Смерть. Говорят, что закоренелых грешников ждет Ад. А я была грешницей. В детстве мама садилась рядом со мной с маленькой карманной Библией и мы разучивали молитвы. Она часто водила меня в церковь. Папа говорил, что она была ангелом во плоти. Но оказалось, что даже ангелы смертны. Мама ушла неожиданно, а когда почувствовала, что приходит её время встретиться с Богом, которому она так усердно молилась и в которого так искренне верила, позвала меня и просила присмотреть за сестрами. На иконке, которую она носила с детства и не снимала до самой смерти, я клялась, что сделаю все, чтобы Габриэлла и Розали были счастливы, что буду сильной и заберу себе все несчастья, предназначенные нам троим. Мама заснула навечно с блаженной улыбкой на устах. С того дня я ни разу не была в церкви. Сперва я злилась и обвиняла Бога в смерти мамы. Почему Он не спас её? Неужели она не была достойна долгой счастливой жизни? Как Он мог оставить сиротами нас с сестрами?! Постепенно боль притупилась, но от храмов я продолжала держаться подальше. Мне казалось, что я не смогу переступить порог божьей обители после стольких лет, прожитых без молитв. Я забыла все, что читала в Библии, да и саму книжку в сердцах хотела выкинуть. Не было сил видеть вещь, которую так часто держала в руках мама! Но Библия пропала, а позже, когда остыла, я нашла её под матрасом у Габриэллы. Я знала, что сестра часто одна ходит в церковь и рассказывает Розали о Боге. В душе я понимала, что это должна бы делать я, но это было выше меня. Когда нужда постучалась в двери нашего дома, я была готова пойти на все, только бы не дать нашей семье пойти ко дну. Я была твердо уверена, что в борьбе за лучшую жизнь и за выгодный брак как путь к этой самой жизни все средства хороши: обман, воровство, соблазнение. Одна единственная мысль билась в моем сознании — мысль о сестрах, о нежной чистой Габриэлле и жизнерадостной цветущей Розали, которым придется продаться или старым извращенцам, или уродливым богачам, если я отступлюсь. И я грешила, ни на секунду не задумываясь о своей душе, добровольно пробивая себе дорогу в Ад. Но если это и есть то самое царство Дьявола, то не надо мне никакого Рая! Тепло, ласка и милый знакомый голос, как же хорошо…

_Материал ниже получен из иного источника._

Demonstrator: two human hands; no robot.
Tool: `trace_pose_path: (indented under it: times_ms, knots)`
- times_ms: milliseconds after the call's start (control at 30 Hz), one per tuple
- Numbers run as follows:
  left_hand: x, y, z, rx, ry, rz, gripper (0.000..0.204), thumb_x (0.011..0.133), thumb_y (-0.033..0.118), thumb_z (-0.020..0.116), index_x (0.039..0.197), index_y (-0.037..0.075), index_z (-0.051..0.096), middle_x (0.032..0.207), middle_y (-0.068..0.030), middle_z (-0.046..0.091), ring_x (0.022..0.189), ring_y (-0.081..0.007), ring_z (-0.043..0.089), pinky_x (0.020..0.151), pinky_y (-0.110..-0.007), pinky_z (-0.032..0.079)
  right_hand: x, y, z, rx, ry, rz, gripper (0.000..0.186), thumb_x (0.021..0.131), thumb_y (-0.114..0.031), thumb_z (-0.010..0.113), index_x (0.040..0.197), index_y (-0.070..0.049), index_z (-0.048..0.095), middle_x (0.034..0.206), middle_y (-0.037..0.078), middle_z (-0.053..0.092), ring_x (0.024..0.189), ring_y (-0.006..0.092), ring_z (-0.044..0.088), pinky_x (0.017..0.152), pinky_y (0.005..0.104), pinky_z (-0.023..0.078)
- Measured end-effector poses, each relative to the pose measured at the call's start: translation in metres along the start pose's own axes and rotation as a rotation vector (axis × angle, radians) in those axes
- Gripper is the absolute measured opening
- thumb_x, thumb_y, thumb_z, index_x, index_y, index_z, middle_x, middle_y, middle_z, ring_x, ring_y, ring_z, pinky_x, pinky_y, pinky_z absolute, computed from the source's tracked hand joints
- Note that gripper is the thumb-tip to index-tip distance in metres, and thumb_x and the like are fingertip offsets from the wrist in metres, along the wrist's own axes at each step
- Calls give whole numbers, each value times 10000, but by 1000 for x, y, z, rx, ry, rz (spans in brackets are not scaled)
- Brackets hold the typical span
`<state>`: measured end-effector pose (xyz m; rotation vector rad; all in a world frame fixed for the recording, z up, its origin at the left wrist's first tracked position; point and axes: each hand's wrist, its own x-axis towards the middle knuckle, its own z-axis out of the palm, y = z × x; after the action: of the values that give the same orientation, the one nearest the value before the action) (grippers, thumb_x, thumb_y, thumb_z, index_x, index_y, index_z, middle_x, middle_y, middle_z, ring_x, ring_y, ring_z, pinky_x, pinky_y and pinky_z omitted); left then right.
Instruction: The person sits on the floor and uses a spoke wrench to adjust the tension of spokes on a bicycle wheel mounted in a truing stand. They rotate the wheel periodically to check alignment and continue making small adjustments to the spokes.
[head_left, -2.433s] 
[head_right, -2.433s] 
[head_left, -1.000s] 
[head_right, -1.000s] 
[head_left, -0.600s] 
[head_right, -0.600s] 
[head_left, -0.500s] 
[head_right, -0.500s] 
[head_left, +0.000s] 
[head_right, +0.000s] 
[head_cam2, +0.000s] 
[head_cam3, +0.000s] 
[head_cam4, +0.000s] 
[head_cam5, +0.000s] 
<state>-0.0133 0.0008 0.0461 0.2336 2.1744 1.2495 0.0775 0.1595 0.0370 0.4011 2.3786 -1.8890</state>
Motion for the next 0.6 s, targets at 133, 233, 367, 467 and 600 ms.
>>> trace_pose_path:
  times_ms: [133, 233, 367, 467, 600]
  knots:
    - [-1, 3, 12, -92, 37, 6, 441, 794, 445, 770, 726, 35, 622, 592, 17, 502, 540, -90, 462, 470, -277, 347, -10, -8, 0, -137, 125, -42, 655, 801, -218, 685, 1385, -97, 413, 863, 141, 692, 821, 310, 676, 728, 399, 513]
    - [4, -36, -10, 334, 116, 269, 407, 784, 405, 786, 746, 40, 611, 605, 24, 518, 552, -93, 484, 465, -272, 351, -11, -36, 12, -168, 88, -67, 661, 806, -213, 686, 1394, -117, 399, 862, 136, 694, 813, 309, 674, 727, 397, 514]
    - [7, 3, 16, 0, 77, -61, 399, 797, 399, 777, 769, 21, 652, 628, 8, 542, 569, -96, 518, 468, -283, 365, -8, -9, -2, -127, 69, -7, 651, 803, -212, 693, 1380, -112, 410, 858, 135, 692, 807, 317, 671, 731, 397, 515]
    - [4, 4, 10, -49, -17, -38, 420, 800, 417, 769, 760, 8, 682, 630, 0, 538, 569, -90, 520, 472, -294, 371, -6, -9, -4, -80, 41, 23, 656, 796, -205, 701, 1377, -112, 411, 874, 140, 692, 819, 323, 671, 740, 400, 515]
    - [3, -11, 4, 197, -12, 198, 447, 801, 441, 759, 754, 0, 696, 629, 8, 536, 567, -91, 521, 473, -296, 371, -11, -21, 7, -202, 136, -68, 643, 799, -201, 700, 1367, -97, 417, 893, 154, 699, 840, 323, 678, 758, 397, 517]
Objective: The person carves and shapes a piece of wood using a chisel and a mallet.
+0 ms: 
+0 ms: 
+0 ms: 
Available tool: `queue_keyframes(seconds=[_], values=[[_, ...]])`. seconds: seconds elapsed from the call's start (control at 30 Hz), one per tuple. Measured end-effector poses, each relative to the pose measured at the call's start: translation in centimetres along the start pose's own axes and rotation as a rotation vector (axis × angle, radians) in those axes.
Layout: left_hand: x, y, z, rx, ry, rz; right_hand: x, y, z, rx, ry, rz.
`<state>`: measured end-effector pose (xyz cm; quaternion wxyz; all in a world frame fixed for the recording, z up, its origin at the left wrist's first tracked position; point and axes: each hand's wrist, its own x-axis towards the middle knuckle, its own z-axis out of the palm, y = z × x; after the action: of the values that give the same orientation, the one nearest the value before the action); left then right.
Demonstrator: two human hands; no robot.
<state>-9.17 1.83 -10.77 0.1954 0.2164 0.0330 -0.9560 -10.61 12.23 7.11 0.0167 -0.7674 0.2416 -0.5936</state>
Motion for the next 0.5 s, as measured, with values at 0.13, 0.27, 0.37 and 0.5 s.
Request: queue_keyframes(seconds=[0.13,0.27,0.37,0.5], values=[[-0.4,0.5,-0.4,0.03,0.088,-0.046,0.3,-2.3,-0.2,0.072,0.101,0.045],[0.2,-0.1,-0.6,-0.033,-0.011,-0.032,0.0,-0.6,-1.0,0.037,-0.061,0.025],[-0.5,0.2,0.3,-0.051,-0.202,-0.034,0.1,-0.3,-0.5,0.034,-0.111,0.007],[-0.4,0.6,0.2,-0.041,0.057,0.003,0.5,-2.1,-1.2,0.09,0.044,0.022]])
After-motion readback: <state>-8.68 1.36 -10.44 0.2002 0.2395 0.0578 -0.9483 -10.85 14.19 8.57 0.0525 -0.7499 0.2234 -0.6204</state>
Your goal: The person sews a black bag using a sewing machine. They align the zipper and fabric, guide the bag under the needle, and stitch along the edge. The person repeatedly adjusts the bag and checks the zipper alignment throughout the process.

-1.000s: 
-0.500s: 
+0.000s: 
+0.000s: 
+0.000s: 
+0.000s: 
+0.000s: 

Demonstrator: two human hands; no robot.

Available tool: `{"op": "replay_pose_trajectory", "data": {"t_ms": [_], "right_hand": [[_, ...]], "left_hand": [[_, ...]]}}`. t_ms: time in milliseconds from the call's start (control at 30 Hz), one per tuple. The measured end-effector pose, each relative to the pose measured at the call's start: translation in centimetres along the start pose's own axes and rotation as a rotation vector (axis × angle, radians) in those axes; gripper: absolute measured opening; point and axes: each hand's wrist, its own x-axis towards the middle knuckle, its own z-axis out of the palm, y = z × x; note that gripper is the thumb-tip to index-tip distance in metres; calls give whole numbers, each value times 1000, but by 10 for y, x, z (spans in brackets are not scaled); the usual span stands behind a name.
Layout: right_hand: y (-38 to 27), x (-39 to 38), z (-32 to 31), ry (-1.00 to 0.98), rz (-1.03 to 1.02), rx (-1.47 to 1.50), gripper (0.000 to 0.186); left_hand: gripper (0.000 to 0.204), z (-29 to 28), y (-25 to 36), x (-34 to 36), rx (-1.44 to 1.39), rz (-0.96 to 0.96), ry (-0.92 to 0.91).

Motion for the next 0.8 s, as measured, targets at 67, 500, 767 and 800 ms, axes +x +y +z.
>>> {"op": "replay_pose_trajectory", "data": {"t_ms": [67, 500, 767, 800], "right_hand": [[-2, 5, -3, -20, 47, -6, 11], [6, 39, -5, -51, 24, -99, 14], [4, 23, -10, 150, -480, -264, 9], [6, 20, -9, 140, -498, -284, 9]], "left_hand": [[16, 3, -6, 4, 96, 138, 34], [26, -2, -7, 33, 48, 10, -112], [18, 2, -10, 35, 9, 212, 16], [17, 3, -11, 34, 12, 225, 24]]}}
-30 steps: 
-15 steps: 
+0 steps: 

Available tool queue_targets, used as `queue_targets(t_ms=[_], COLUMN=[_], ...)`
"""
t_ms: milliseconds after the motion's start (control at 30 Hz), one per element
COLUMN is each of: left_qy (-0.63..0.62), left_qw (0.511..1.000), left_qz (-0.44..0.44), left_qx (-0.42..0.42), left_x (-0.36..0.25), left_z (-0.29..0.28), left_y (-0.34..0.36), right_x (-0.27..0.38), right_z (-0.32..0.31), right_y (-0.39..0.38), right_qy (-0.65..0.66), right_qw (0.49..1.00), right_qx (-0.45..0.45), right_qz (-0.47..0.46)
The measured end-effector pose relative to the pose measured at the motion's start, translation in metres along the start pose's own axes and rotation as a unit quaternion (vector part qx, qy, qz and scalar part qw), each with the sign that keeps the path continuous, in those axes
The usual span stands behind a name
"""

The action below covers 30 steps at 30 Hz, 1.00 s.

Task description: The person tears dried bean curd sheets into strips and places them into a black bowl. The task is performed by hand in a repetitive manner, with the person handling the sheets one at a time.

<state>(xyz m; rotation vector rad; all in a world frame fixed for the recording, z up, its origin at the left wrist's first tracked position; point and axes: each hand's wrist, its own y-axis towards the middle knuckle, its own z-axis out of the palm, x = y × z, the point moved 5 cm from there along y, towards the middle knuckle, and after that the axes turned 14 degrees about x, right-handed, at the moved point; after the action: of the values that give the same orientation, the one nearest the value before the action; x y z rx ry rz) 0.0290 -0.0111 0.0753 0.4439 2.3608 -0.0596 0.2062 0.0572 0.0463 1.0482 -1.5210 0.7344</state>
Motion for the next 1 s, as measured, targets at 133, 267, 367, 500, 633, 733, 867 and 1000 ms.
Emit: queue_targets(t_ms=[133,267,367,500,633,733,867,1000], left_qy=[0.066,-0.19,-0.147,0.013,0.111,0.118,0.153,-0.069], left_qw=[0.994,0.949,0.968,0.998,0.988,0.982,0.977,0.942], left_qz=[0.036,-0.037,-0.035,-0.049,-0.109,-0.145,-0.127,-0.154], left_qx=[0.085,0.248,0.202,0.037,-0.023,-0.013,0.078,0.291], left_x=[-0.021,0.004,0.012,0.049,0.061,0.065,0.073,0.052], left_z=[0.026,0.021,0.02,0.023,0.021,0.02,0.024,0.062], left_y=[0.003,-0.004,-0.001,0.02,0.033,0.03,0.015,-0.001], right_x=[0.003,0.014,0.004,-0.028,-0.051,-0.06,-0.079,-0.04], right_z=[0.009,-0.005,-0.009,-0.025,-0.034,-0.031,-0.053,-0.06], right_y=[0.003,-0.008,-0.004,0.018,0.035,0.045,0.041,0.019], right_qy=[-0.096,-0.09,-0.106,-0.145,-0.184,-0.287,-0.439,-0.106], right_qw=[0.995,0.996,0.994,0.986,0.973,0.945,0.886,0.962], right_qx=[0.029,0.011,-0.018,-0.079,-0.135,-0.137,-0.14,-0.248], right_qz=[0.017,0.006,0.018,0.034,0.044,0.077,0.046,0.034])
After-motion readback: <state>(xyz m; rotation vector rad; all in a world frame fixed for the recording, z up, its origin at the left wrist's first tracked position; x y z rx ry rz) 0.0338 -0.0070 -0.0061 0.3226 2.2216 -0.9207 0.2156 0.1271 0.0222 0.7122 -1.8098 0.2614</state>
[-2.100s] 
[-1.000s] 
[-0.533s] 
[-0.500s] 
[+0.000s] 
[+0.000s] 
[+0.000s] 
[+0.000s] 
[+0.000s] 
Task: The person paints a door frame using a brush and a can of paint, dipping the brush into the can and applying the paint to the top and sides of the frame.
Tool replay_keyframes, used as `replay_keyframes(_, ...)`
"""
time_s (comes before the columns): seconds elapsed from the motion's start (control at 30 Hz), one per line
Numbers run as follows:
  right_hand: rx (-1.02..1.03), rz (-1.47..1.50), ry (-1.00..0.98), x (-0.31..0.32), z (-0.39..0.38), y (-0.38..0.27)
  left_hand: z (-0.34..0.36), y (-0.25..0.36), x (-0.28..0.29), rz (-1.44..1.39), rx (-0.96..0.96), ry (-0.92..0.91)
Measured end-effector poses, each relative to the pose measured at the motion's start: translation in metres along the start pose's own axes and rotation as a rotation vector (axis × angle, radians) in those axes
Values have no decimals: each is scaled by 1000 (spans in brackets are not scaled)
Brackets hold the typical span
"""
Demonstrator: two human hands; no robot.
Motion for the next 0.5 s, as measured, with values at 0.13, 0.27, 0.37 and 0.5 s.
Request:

… Очнулась я, все еще мерно покачиваясь, но уже не так плавно, как на волнах. Видимо, Дьявол не захотел забирать меня и не только вернул в земную жизнь, но и услужливо отдал на руки моему «принцу». Леон дремал, откинувшись на мягкую спинку и прижимая меня к груди. Легкое дыхание касалось моей растрепанной макушки. Даже думать не хочу, что у меня на голове. Зато грязного старого рубища как не бывало, на мне было простое, но невероятно приятное на ощупь платье. Интересно, кто меня переодевал?

Надо мной послышался резкий вдох. Мужчина явно проснулся, а вот я, напротив, притворилась, что крепко сплю. Сама не зная, что на меня нашло, я прикрыла веки и замедлила дыхание. Сильная рука, до этого покоящаяся на моей талии, начала медленно поглаживать меня вдоль спины, в то время как вторая заправила за ушко выбившиеся прядки, мягко обхватила мой подбородок и осторожно запрокинула мое лицо. Я удержалась и не открыла глаза, когда почувствовала его дыхание на своей коже. Теплые губы прижались к шее и скользнули вниз, к краю выреза, пусть скромного, но все же. Мелькнула мысль, что ему стоит только слегка потянуть за шнурок на корсаже, и вырез перестанет быть скромным. А ведь под платьем у меня ничего не было!